▶ **Your instructions**:
Repeat the lines of the listing below exactly, starting at the line that contains "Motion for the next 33" and running through the last line, both included, and only those.

▶ **Materials provided**:
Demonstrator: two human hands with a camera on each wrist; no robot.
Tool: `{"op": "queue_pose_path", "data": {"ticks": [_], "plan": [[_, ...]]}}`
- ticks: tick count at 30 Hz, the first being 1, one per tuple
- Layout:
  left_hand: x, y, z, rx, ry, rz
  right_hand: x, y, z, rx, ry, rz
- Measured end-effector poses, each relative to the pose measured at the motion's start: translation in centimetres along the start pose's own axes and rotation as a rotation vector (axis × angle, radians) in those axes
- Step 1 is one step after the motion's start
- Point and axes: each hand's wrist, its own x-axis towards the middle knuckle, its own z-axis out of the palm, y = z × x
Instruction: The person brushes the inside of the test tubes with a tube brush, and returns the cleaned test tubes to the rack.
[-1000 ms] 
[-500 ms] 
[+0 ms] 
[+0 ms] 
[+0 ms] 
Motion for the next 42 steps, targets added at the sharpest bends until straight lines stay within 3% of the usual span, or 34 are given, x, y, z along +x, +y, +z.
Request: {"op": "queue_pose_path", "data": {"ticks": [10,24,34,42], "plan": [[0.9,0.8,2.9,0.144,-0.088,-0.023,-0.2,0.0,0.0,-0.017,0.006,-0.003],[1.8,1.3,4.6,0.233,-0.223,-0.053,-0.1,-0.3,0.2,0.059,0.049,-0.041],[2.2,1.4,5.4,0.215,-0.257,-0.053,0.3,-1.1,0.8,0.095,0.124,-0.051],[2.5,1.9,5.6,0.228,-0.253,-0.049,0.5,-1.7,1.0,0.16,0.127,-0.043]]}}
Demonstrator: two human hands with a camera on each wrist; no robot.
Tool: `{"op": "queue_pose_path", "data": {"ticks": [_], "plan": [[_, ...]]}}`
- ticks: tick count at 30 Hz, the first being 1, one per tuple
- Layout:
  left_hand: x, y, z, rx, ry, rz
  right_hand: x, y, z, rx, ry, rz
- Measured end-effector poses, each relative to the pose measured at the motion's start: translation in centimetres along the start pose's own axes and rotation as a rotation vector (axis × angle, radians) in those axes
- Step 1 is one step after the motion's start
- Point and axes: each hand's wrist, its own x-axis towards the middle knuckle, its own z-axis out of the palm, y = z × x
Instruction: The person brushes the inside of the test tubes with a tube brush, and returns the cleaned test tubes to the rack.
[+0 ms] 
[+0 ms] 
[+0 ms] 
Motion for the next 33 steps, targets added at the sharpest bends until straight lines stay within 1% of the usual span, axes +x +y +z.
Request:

▶ **Answer box**:
Motion for the next 33 steps, targets added at the sharpest bends until straight lines stay within 1% of the usual span, axes +x +y +z.
Request:

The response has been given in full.